郭寡妇见状,不再保持沉默,她一手搂着伤心的小可怜王子辉,一手狠狠拍了景寂两下:“你个死丫头!子辉已经够难过了,你还要伤他的心!他这样,都是为了谁啊?你个不知好赖的臭丫头!”
“娘!”景寂也是怒了:“我知道你疼他,可你不能这么纵着他胡来!你知道被家族除名意味着什么吗?你想过他以后的日子会因此受多少人指摘、多艰难吗?你要真为他好,真疼他,就劝他跟我一起去王家!”
“……”郭寡妇叫自己的乖乖女吓着了。她简直不敢相信,她的女儿,居然是个比她还泼辣的暴脾气!“你、你……”
“我什么?!”景寂不想装贤淑温婉,不然大家都当她是软柿子好捏了。她冷声问郭寡妇,“你想说什么?”
“你好凶!”他们好怕啊!感觉女儿(香杏姑娘)要杀人的样子。郭寡妇和王子辉一大一小两个可怜虫,怕兮兮地拿眼睛睃景寂。
“哈!瞧你们这模样儿,不知道的,还以为你们才是亲娘俩呢。”景寂双手环胸,拿下巴指着王子辉,很有女王气势地道:“马上跟我去王家。不然,你知道后果的。”

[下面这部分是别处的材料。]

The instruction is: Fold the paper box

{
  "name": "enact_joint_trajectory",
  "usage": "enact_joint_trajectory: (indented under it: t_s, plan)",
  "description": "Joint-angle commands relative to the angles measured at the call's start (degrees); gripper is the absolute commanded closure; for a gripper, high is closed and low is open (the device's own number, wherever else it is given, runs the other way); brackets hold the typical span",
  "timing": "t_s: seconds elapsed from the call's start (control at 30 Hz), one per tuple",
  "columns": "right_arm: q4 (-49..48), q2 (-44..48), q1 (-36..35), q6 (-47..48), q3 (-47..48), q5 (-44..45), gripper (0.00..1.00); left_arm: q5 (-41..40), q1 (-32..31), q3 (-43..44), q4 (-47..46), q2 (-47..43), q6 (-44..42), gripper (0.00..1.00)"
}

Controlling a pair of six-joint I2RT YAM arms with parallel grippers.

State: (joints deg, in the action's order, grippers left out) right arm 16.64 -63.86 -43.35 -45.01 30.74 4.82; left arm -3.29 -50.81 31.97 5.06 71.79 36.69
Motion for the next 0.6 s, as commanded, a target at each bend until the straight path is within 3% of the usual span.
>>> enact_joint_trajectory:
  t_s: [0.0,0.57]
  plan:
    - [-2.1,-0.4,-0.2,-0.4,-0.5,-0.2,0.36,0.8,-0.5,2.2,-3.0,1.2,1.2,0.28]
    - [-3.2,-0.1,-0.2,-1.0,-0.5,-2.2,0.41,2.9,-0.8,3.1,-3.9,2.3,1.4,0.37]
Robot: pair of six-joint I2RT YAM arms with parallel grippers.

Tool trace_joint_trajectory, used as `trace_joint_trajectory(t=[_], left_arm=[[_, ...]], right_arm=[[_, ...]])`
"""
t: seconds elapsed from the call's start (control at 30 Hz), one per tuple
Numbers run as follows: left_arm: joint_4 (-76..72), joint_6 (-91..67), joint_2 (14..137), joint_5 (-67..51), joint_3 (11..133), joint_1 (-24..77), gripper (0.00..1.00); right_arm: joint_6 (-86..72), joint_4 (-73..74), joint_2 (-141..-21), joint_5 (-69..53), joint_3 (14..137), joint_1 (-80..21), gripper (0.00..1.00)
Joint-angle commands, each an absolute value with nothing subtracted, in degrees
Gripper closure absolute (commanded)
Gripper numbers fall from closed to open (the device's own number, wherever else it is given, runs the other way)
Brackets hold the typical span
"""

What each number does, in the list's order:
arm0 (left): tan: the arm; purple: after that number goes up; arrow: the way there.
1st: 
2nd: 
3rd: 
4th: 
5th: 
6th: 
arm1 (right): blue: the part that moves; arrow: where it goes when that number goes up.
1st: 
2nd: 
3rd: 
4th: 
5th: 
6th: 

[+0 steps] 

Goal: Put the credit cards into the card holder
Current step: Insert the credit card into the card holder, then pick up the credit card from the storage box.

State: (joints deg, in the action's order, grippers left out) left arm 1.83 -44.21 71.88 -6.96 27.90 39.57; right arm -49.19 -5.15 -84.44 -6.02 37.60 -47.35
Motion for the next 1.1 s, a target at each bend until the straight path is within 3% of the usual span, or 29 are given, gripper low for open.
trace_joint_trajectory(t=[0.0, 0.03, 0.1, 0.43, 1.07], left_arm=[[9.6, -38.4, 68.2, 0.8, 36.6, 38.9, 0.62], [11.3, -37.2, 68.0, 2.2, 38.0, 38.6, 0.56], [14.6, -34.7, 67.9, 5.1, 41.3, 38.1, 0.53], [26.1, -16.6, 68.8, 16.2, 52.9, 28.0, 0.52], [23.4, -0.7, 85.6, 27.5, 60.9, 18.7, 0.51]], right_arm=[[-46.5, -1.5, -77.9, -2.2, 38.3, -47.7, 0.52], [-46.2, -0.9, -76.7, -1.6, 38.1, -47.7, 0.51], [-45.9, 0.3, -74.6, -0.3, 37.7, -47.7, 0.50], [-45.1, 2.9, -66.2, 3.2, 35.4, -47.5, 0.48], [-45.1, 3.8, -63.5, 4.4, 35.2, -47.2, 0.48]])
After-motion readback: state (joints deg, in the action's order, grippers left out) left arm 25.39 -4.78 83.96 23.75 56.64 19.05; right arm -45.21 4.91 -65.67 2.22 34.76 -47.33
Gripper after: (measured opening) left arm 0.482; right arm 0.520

“好、好。”王子辉其实不大愿意,但迫于某人的淫威,还是暂时委曲求全的好。
“娘,放开他。”景寂对有些哆嗦的郭寡妇道。
“喔。”郭寡妇乖乖放人。
“这才乖嘛。你们要是听话,我怎么会对你们发火呢?”景寂又恢复了香杏的温婉。
可是已经见识过她真面目的郭寡妇和王子辉,都不信她的伪装了,他们被她突如其来的温柔吓得腿软,两人忙不迭开口:“我们会很乖的。你不要生气。”
“真乖。”景寂奖赏一般摸摸王子辉和郭寡妇的头,然后拉着王子辉的手臂,将他拖上马车,让阿三驾着马车送他们去王家。
途中,景寂见王子辉怕怕地缩在角落里,不断用眼角睃她,一副想和她亲近却不敢的可怜样儿,她的心软了软,朝他招手,拍拍身边的软凳:“坐过来。”
“嗯!”王小朋友蹦跳着坐到景寂身边,期间因跳得太欢,把头撞了。